HOUSTON, Jan. 18, 2007 -- Michael Stern's latest research into the formation of neurofibromatosis tumors reads something like a federal racketeering indictment, except that Stern's tracing proteins instead of laundered money, and he's looking not at offshore accounts but at biochemical paths of cause and effect.
The research, which appears in the Jan. 10 issue of the Journal of Neuroscience, seeks to find the biochemical pathway that's responsible for tumors in people with the genetic disorder neurofibromatosis. Stern built his case much like a prosecutor, compiling evidence from dozens of painstaking experiments on mutant fruit flies, each with a specific genetic flaw that testified to the power of one or more proteins involved.

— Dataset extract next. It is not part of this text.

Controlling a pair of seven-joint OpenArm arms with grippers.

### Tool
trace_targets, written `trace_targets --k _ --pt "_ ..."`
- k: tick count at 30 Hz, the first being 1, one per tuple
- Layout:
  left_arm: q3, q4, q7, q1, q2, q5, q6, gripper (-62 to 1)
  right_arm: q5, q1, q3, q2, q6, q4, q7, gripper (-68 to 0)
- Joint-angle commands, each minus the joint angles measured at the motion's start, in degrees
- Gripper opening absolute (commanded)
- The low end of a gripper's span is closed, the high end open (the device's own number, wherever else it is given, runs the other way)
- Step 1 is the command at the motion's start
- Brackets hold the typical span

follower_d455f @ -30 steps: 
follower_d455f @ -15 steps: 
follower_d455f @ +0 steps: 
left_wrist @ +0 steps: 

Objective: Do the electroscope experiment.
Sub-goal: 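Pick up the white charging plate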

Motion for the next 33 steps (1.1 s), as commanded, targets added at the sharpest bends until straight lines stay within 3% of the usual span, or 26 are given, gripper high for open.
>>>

Neurofibromatosis is characterized by the formation of tumors of peripheral nerve cells. Scientists know the disease is caused by defects in a gene called Nf1, but they have yet to find out precisely how the defective genes cause tumors to form.
"Our results suggest that having a defect in Nf1 begins a kind of biochemical domino effect that eventually leads to tumor growth," said Stern, professor of biochemistry and cell biology.
Stern's research group used fruit flies for several reasons: the insect's genome has been sequenced; it takes only two weeks to grow an new generation of fruit flies; and scientists know which fruit fly genes are analogous to the human genes associated with neurofibromatosis.
In preparing for its experiments, Stern's group knew that Nf1 encodes a protein called neurofibromin that inhibits the effect of a second protein called Ras, which is known to promote nerve cell growth. They also knew that a third protein called PI3K was recently reported to be hyperactivated in mice that had defective Nf1 genes, and they knew that PI3K requires the activity of a fourth protein called Akt, to carry out its tasks.